** Assigned task **
Within the listing below, give again exactly the lines between the one containing "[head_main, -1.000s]" and the one containing "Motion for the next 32", inclusive, pictures left aside.

Data shown: Begin

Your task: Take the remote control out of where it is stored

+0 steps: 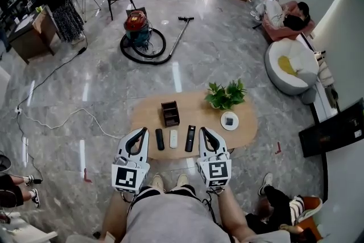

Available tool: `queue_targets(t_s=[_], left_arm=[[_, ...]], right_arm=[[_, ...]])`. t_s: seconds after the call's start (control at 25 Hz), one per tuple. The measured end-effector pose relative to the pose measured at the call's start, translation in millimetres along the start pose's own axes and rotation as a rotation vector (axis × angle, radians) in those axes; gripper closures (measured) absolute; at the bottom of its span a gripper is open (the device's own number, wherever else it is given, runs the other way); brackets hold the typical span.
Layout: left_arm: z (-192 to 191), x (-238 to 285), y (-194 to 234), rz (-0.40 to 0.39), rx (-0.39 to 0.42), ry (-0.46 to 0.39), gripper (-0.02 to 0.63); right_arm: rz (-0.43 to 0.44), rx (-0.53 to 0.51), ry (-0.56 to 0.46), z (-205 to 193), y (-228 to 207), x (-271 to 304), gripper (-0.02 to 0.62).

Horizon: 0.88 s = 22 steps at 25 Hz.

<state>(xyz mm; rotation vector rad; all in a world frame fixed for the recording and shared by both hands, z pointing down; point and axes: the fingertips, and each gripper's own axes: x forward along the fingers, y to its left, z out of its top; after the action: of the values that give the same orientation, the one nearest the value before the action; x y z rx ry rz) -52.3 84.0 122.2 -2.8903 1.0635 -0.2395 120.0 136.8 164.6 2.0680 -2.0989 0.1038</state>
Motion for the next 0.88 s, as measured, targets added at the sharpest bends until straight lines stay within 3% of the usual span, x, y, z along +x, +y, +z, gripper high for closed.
queue_targets(t_s=[0.88], left_arm=[[8.2,0.3,-1.2,-0.009,0.017,-0.020,0.601]], right_arm=[[0.002,-0.012,-0.019,8.7,5.7,-2.2,0.588]])
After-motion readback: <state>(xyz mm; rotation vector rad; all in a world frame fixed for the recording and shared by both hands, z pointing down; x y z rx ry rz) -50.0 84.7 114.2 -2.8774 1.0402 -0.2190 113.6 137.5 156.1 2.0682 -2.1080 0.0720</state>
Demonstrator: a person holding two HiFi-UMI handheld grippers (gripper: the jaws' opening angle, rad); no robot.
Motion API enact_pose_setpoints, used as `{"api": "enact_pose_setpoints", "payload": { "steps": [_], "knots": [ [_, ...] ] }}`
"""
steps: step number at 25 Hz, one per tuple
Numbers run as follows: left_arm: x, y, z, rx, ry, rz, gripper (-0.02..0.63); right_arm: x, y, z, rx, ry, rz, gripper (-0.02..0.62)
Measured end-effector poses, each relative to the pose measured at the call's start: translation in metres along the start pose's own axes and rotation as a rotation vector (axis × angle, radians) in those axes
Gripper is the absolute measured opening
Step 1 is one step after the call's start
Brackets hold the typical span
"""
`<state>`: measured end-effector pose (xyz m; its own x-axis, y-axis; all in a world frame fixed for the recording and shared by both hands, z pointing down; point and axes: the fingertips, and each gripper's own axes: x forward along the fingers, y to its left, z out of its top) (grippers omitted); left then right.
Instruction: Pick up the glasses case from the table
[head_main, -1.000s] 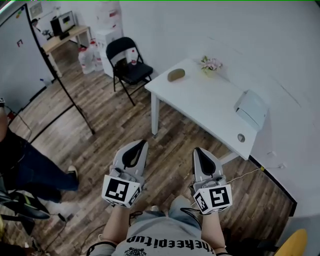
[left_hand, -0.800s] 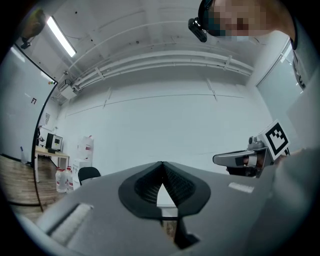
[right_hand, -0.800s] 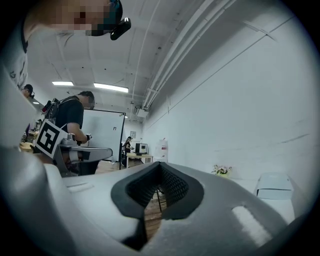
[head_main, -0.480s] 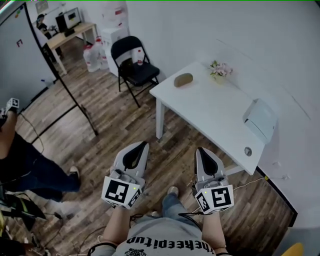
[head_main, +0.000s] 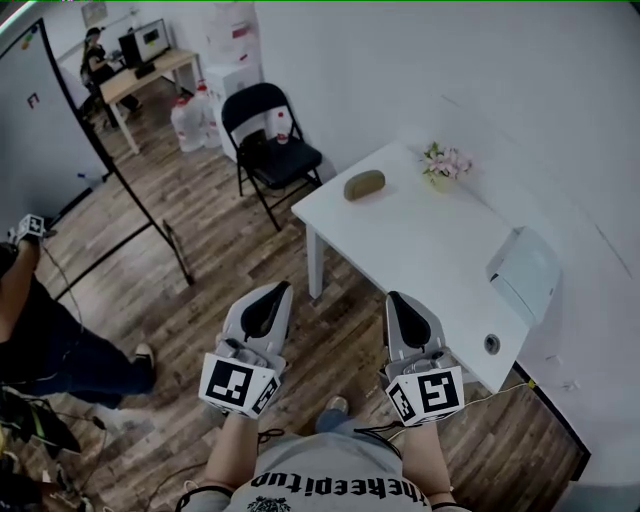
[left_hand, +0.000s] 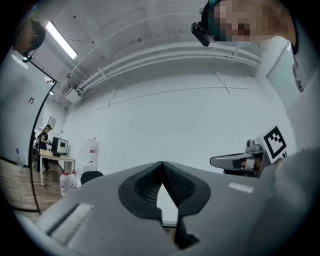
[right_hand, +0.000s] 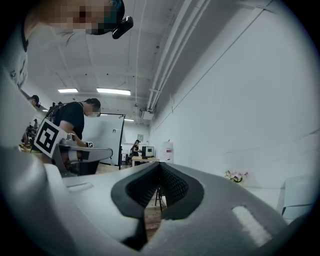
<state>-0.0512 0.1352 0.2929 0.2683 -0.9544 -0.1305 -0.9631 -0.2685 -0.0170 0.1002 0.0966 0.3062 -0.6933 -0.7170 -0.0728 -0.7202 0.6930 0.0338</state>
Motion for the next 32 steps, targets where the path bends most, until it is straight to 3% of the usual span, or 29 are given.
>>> {"api": "enact_pose_setpoints", "payload": {
  "steps": [16,32],
  "knots": [
    [0.07,0.007,-0.003,0.031,-0.006,0.028,0.02,0.045,-0.064,-0.012,0.042,-0.006,0.015,0.003],
    [0.18,0.08,-0.026,-0.019,-0.007,-0.099,0.02,0.147,-0.108,-0.028,0.034,0.011,-0.108,0.003]
  ]
}}
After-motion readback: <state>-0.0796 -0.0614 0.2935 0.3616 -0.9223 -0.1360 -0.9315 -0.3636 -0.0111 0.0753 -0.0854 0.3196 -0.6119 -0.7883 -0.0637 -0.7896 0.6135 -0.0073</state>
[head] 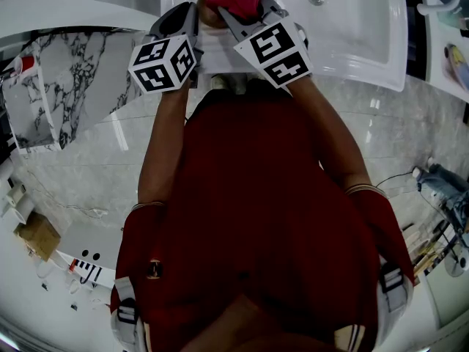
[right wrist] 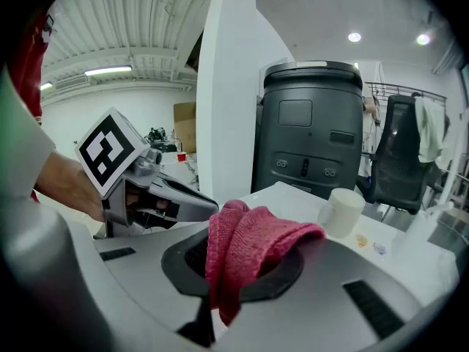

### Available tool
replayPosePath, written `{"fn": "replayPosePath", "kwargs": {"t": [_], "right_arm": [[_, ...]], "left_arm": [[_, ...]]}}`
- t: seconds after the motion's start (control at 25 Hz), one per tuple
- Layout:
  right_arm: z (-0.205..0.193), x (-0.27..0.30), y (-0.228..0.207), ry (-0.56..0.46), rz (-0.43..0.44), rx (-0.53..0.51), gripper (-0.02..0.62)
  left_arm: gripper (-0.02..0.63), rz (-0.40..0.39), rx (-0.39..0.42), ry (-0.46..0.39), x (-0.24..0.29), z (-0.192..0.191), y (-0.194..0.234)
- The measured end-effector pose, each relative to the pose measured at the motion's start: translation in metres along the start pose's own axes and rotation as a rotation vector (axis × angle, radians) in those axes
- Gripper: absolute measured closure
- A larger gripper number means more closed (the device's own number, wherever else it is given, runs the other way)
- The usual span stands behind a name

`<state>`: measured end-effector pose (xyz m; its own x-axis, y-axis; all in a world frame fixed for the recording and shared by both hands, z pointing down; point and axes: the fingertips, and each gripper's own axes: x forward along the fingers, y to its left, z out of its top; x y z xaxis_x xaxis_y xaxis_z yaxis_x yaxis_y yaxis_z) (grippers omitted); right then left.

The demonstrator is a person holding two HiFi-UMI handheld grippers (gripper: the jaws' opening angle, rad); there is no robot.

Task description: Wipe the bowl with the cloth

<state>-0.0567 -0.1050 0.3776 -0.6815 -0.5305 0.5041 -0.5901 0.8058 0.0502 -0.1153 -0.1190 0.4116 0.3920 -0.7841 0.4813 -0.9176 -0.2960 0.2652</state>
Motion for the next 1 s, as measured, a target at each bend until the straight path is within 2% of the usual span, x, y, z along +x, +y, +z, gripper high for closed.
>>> {"fn": "replayPosePath", "kwargs": {"t": [0.28, 0.64, 1.0], "right_arm": [[0.009, -0.01, 0.0, -0.073, -0.021, 0.04, 0.566], [0.016, -0.022, -0.003, -0.155, -0.052, 0.084, 0.566], [0.019, -0.032, -0.007, -0.19, -0.074, 0.096, 0.566]], "left_arm": [[0.598, -0.026, 0.071, -0.086, -0.011, 0.014, -0.01], [0.6, -0.096, 0.144, -0.172, -0.026, 0.03, -0.026], [0.6, -0.12, 0.17, -0.239, -0.034, 0.042, -0.036]]}}
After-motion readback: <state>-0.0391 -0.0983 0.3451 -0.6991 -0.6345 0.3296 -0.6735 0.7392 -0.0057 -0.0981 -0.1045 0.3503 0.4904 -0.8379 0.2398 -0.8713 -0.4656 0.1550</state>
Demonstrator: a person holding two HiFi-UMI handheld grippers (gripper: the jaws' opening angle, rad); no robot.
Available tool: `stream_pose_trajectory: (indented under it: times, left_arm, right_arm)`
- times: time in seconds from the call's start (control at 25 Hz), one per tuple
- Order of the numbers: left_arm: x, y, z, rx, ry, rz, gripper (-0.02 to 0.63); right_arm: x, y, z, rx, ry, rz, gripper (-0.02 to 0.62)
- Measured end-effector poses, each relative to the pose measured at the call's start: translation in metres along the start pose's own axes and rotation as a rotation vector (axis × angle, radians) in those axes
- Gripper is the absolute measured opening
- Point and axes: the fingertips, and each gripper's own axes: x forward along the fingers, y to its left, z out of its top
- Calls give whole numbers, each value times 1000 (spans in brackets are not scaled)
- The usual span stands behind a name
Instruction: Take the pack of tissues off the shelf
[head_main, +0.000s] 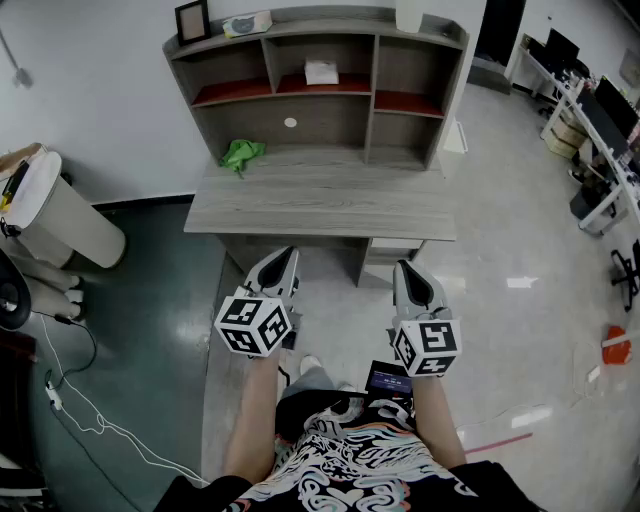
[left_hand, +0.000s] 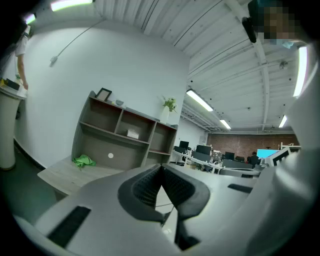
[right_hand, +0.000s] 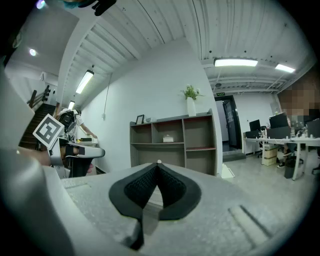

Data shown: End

** Answer to this task **
[head_main, -1.000s] 
[left_hand, -0.800s] 
[right_hand, -0.800s] 
[head_main, -0.480s] 
[head_main, +0.000s] 
[left_hand, +0.000s] 
[right_hand, +0.000s] 
<state>-0.0512 0.1352 0.2929 0.2683 -0.9544 -0.1305 -0.9631 -0.2685 -0.0170 0.1002 0.0966 0.3062 -0.6933 -0.7170 -0.0728 -0.7202 0.6930 0.0338</state>
Motion for the next 32 steps, targets where the path bends most, until it is straight to 3% of the usual span, or 29 are given.

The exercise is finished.